The new leader of New Zealand's biggest company plans to get down and personal, whether in Waikato or Washington, the Beehive or Brussels.

Fonterra chairman Henry van der Heyden, 45, promises a style that is open, honest and relaxed, and a tone that is conversational not
lecturing.

The down-to-earth manner will apply whether he is discussing dairy industry issues with a fellow farmer or bending the ear of politicians and officials in the US and Europe.

Van der Heyden told the Business Herald he intended to follow the example of past industry notables such as Dairy Board chairmen Sir James Graham and Sir Dryden Spring and press New Zealand's case among key world decision-makers.

"Particularly, what the Europeans do with export subsidies is critical to what happens to our payout. I've really got to get back out there."

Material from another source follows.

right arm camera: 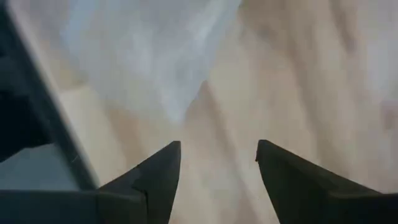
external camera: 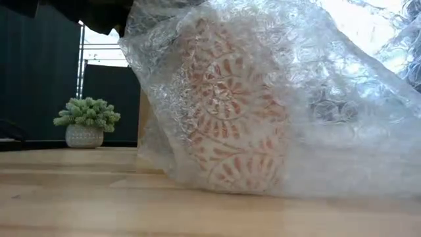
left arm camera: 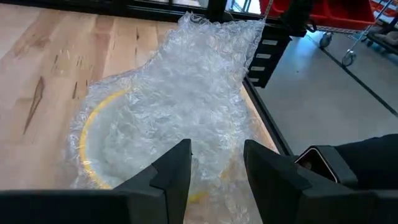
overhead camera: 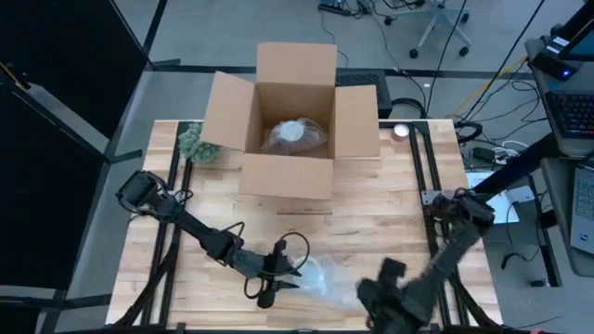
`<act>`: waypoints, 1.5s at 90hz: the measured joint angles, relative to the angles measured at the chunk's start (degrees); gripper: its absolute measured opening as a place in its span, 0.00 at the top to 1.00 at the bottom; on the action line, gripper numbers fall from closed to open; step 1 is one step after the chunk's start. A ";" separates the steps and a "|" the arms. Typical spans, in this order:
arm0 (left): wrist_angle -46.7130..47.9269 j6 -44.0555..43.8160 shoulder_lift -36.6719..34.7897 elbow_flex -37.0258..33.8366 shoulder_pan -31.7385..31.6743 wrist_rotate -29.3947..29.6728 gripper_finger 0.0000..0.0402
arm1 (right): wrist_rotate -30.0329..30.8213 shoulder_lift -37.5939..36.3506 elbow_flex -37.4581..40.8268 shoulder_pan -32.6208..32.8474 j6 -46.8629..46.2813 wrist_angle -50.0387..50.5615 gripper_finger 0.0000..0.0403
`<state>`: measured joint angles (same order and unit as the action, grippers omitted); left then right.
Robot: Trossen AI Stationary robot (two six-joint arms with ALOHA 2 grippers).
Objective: Wrap mug
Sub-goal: Wrap the yellow patterned mug with bubble wrap
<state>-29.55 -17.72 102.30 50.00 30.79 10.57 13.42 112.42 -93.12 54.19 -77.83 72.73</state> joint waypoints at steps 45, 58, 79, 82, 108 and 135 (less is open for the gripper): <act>-2.45 0.00 0.07 0.00 -0.07 0.15 0.66 | 21.52 13.13 -0.18 5.47 -19.44 -10.59 0.51; -2.60 0.00 0.07 -0.01 -0.44 0.15 0.66 | 19.89 13.81 0.09 4.36 -17.77 -9.86 0.51; -2.68 0.00 0.07 0.00 -0.72 0.15 0.66 | 20.79 13.47 0.02 3.75 -14.07 -8.99 0.51; -2.69 0.00 0.07 -0.02 -0.78 0.15 0.66 | 20.25 13.44 0.02 3.45 -14.14 -9.07 0.51; -2.83 -0.02 0.07 0.00 -1.09 0.15 0.66 | 6.60 11.87 0.04 -4.15 -6.42 -9.68 0.51; -2.48 -0.07 0.07 0.00 -1.09 0.17 0.66 | 21.40 10.79 0.04 -7.63 -4.07 -9.22 0.51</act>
<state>-32.03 -17.78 102.37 50.00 29.69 10.74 34.83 123.21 -93.08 46.56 -81.90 63.51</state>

His 13-member board would also look to build better relationships with joint venture partners such as Nestle and Dairy Farmers of America.

But van der Heyden's talk of treading the world stage is meagre compared with his emphasis on delivering results to Fonterra's 13,000 farmer shareholders.

The former chairman of one of Fonterra's formation companies, New Zealand Dairy Group, became chairman of the new, $14 billion co-operative following Thursday's first annual meeting.

Inaugural chairman John Roadley announced his resignation last month and will leave the board in December.

Shareholders have had two strong messages for the company, van der Heyden said.

Riled by revelations of million-dollar executive salaries, a head office cost blowout of $64 million and a consultants' bill of $72 million, farmers want costs kept under control.

They are also anxious about being disenfranchised by the company's huge size.

He said both issues could be addressed by his two priorities - delivering good performance from beyond the farm gate, and making sure the company lived up to its obligations on the farm. That included the basic function of picking up the raw milk.

Van der Heyden admitted the company "dropped the ball" on milk collections at the start of this season, and reporting its annual accounts, including a $34 million discrepancy. Both were examples of the tough job of integrating Fonterra's three formation enterprises - Dairy Group, Kiwi Dairies and the Dairy Board.

"It was just so bloody hard to do - different systems, different people, the different way we did things. We are just having to find the Fonterra way."

A tight focus would go on Fonterra's costs, especially in delivering the benefits expected from the merger. Farmers had now been told they could grow from the forecast $300 million a year to an annual $400 million.

He would be disappointed if consultant costs were not reduced enormously.

"There is still duplication in the business. There have been a lot of one-off costs with redundancies, etcetera, but now it is time to take the costs out of the business."

He was confident the board would unanimously endorse a global strategy - dubbed Project Galileo - by the end of the year. It would be a mixture of acquisition and consolidation.

"We've got to get this business running like a Swiss watch, but there's also got to be the growth that is actually adding value to our farmers' milk."

Van der Heyden is adamant the former inter-company rivalries are no longer a feature of his board.

Once membership changed to nine farmer and four appointed directors with Roadley's departure, neither former company had a controlling group.

There would be five former Dairy Group directors, four from Kiwi and four independent directors.

"We've got such a nice balance, it is so easy to get unity around the board now."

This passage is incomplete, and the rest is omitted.